* WORK TO COMPLETE *
Please copy every line with the string "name" from the entries below.

..........

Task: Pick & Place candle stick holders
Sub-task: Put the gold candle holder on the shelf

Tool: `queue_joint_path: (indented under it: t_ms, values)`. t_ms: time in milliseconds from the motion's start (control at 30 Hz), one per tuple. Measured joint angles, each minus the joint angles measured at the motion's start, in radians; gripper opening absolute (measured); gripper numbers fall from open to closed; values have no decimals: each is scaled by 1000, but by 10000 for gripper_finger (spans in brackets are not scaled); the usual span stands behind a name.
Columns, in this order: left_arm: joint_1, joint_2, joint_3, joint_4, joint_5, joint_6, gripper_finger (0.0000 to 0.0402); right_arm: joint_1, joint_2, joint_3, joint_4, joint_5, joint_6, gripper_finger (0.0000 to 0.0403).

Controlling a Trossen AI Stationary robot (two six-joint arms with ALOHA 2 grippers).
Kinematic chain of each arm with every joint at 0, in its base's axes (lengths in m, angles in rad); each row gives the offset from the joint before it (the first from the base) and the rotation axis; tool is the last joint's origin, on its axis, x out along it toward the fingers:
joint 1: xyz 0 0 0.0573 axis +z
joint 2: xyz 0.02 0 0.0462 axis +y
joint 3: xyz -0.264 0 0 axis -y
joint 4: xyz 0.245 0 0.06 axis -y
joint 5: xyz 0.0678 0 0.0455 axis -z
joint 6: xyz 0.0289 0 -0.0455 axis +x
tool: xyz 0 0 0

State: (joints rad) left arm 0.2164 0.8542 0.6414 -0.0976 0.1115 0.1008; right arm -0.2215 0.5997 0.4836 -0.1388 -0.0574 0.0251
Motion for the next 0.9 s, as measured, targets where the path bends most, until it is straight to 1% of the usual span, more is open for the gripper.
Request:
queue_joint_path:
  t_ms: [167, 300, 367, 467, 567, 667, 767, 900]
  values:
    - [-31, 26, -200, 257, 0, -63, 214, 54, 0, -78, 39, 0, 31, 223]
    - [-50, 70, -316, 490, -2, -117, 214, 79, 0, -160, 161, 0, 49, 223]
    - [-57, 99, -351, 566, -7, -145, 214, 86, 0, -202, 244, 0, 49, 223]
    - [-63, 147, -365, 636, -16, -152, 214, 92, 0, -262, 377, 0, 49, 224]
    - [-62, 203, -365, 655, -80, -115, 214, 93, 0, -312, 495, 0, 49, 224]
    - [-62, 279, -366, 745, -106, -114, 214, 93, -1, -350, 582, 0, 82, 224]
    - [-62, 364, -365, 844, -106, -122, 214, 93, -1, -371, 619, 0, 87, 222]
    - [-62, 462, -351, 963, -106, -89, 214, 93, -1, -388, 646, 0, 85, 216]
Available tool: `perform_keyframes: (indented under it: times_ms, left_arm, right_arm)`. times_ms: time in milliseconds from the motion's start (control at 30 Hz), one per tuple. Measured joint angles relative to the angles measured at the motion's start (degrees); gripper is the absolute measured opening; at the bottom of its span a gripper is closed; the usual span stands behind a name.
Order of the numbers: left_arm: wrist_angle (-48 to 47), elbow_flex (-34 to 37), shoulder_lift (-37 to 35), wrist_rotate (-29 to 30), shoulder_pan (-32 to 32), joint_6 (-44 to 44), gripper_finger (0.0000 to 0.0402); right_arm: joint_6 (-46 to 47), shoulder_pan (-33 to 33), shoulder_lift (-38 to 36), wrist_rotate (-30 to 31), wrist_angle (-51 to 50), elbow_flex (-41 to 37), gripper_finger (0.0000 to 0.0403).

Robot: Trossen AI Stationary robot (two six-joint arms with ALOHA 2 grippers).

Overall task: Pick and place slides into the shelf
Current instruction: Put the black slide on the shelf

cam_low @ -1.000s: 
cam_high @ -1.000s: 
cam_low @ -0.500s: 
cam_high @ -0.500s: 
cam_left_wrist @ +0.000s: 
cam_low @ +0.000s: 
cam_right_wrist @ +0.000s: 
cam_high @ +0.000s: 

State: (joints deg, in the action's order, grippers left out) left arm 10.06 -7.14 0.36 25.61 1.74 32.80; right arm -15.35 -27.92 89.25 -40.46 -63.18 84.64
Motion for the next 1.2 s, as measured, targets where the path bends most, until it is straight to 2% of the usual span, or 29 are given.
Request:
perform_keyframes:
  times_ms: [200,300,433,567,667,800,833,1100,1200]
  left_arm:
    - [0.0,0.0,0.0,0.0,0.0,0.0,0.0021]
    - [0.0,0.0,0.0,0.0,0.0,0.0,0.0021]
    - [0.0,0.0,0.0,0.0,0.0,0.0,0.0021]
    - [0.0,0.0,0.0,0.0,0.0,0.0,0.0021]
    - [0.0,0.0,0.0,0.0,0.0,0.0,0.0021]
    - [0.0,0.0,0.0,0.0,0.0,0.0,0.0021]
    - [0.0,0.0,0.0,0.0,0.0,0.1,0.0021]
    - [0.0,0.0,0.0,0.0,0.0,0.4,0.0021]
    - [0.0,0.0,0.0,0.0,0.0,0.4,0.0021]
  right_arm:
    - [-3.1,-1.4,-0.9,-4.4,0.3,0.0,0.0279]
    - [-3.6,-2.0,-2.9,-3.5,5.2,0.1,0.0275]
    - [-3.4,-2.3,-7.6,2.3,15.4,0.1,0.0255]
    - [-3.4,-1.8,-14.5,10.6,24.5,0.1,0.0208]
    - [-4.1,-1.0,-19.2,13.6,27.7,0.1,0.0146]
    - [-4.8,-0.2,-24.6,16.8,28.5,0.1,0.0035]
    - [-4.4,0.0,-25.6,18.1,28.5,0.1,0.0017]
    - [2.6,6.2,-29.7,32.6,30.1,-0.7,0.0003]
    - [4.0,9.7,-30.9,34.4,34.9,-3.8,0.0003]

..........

* ANSWER TO THE PROBLEM *
Tool: `queue_joint_path: (indented under it: t_ms, values)`. t_ms: time in milliseconds from the motion's start (control at 30 Hz), one per tuple. Measured joint angles, each minus the joint angles measured at the motion's start, in radians; gripper opening absolute (measured); gripper numbers fall from open to closed; values have no decimals: each is scaled by 1000, but by 10000 for gripper_finger (spans in brackets are not scaled); the usual span stands behind a name.
Available tool: `perform_keyframes: (indented under it: times_ms, left_arm, right_arm)`. times_ms: time in milliseconds from the motion's start (control at 30 Hz), one per tuple. Measured joint angles relative to the angles measured at the motion's start (degrees); gripper is the absolute measured opening; at the bottom of its span a gripper is closed; the usual span stands behind a name.

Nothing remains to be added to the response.